Questions are being raised about how effective temporary modular housing and supportive housing has been in helping people living on the streets.
There are two supportive housing complexes in Maple Ridge, and a temporary modular housing facility on Royal Crescent that is slated to be replaced by a more permanent building on 224th Street.
Researcher Danya Fast of UBC co-wrote a commentary that appears in the December issue of the International Journal of Drug Policy, that addresses a decade of providing these housing options. The focus of her work is with people under 30, and she has consulted street people from Maple Ridge. She is an assistant professor in the Department of Medicine at UBC, an associate member of the Department of Anthropology, and a research scientist at the B.C. Centre on Substance Use.
The commentary describes how housing that should provide stability can reinforce transience and uncertainty.
“Rather than allowing young people to establish more predictable day-to-day rhythms and routines and enact the futures they imagine for themselves, residing in modular and supportive housing environments often generates significant instability and uncertainty,” it says.
The Royal Crescent temporary supportive housing complex in Maple Ridge was in the news early in 2022, after a Maple Ridge woman compiled a list in social media of people who had died there over two years. It identified 12 women and 10 men, and Diedra Lucas said there have been more.
READ ALSO: Woman lists people dying in Maple Ridge supportive housing
When he was Attorney General in March of 2022, David Eby ordered an independent review of the Royal Crescent mods. BC Housing said that report is expected this spring.

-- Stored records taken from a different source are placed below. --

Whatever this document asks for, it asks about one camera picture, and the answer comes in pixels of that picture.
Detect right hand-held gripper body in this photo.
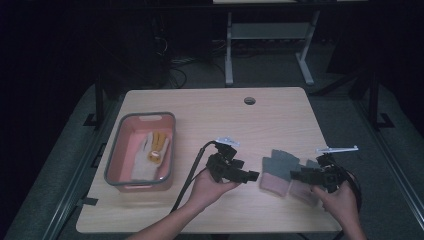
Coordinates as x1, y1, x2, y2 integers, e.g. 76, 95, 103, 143
313, 145, 360, 194

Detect black metal stand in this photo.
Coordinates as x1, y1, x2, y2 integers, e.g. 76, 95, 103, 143
368, 71, 396, 131
83, 74, 106, 130

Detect pink and grey knit glove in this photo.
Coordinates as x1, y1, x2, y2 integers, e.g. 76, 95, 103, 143
288, 159, 323, 208
259, 148, 301, 198

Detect cream and yellow knit glove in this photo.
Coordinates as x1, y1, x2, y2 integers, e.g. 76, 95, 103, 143
130, 131, 161, 183
146, 131, 171, 165

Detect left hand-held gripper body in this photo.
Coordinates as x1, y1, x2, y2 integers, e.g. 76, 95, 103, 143
205, 135, 246, 184

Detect hand-held gripper black cable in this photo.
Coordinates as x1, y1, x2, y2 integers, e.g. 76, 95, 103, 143
343, 169, 364, 214
170, 140, 218, 214

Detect person's right hand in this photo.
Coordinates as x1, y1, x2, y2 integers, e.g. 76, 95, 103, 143
311, 181, 363, 231

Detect white metal desk frame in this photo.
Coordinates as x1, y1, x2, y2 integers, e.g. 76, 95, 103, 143
224, 10, 322, 87

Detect cables on floor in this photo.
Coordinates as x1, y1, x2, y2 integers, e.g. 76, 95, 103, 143
168, 57, 198, 90

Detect pink basket with grey rim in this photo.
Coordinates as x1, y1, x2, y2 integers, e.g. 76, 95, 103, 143
103, 111, 177, 193

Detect left hand-held gripper black cable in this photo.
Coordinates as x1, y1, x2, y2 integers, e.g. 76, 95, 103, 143
170, 140, 218, 214

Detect person's left hand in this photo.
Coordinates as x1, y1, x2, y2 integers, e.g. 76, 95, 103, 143
186, 168, 240, 212

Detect metal frame rail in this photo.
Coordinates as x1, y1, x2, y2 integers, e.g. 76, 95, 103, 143
41, 99, 121, 240
353, 99, 424, 231

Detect right hand-held gripper black cable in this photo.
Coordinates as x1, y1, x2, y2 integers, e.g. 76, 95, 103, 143
343, 169, 364, 214

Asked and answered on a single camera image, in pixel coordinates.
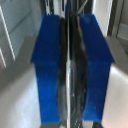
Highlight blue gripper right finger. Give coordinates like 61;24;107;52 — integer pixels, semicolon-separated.
77;13;116;122

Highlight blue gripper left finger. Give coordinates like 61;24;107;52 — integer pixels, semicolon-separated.
30;13;70;125

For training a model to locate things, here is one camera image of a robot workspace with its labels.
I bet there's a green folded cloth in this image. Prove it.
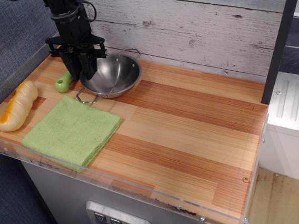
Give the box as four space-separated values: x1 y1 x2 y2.
21 96 122 172

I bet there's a green handled grey toy spatula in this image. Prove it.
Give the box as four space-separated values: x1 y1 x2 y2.
54 71 73 93

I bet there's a yellow toy bread loaf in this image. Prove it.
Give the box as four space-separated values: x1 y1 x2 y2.
0 80 38 132

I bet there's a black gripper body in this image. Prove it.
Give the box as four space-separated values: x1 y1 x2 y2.
45 11 107 60

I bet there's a clear acrylic front guard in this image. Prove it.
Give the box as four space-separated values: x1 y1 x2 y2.
0 140 248 224

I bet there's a silver metal bowl with handles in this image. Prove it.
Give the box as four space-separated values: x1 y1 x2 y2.
76 48 142 104

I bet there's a black right vertical post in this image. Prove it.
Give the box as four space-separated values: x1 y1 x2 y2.
261 0 298 104

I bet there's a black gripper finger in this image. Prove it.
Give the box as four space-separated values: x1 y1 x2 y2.
79 53 98 80
60 52 82 80

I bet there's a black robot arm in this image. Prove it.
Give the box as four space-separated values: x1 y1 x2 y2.
43 0 107 80

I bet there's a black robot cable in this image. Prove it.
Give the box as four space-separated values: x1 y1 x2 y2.
76 0 98 23

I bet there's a white toy sink unit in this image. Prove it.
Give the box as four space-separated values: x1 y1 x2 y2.
258 72 299 179

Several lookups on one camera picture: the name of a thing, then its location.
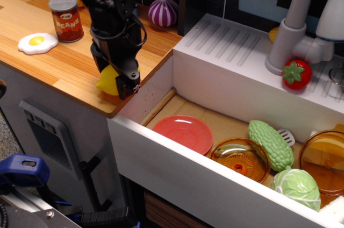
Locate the blue clamp handle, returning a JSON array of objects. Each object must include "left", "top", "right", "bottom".
[{"left": 1, "top": 153, "right": 50, "bottom": 187}]

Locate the green toy cabbage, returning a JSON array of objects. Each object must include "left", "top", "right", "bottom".
[{"left": 271, "top": 168, "right": 321, "bottom": 211}]

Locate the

READ ALSO: Government orders review of Maple Ridge modular housing
Fast told The News that she has been doing research since 2007, gaining insights through people with lived experience with unstable housing and homelessness, and many of them have lived in modular housing.
She has heard the sentiment that “wraparound services” that are promised when facilities are established aren’t effective.
Fast said a woman in her 30s referred to modular housing as “death camps.”
“This is clearly not the intention, but that’s how they’re being experienced by some people,” Fast said, adding that sentiment “needs to be contextualized with a highly toxic drug supply.”
People moving from the streets to housing can feel tremendous optimism about the future. They anticipate a more “normal” life, where they can cook their own meals, get employment, go back to school, live with a romantic partner and have pets.
“This moment of getting housing is a big moment for a lot of people,” explained Fast.
But young people living in modular and supportive housing report they don’t feel safe, don’t feel like they have a home, and remain uncertain about the future.
They are sites of intensive drug use, and dealing that can trigger relapse, mental health crisis and overdose, she said.
The commentary article quotes a 14-year-old woman who remarked “You can’t get clean living next to your dealer.”
“As time passes, young people often lament that their housing buildings feel institutional, oppressive, and unsafe,” said the article. “While they hope that these new living environments will be a departure from what came before, modular and supportive housing facilities utilize many of the same mechanisms of control operating in the foster care and group homes, juvenile detention facilities, hospitals, and detoxification, treatment, and recovery facilities that they continually circulate through.”
It says the young people who live in them feel trapped, with no next steps.
The authors say more research is needed into the long-term potential of housing first approaches.
Fast said government might explore solutions such as having different floors for people with different needs.
“What can we do now, to make these places more livable, and more like homes?”
BC Housing continues to follow a housing first model, and announced its Rapid Resonse to Homelessness in 2017, spending $291 million to build 2,000 modular supportive housing units, and $170 million over three years for staffing and support services.
In August of 2019, BC Housing conducted a study of modular housing resident outcomes.
It reported:
• 94 per cent remained housed after six months
• 84 per cent reported improvements to overall well-being
• 54 per cent reported better acces to employment opportunities
• 57 per cent reporrted better living skills
• 56 per cent reported improvement in their physical health
• 44 per cent reported improvements to their mental health
The province announced in November of 2021 it would be replacing the Royal Crescent Mods in Maple Ridge with 52 units of supportive housing at a nearby site at 11685-11695 Fraser St. and 11686 224th St. However, construction has not started.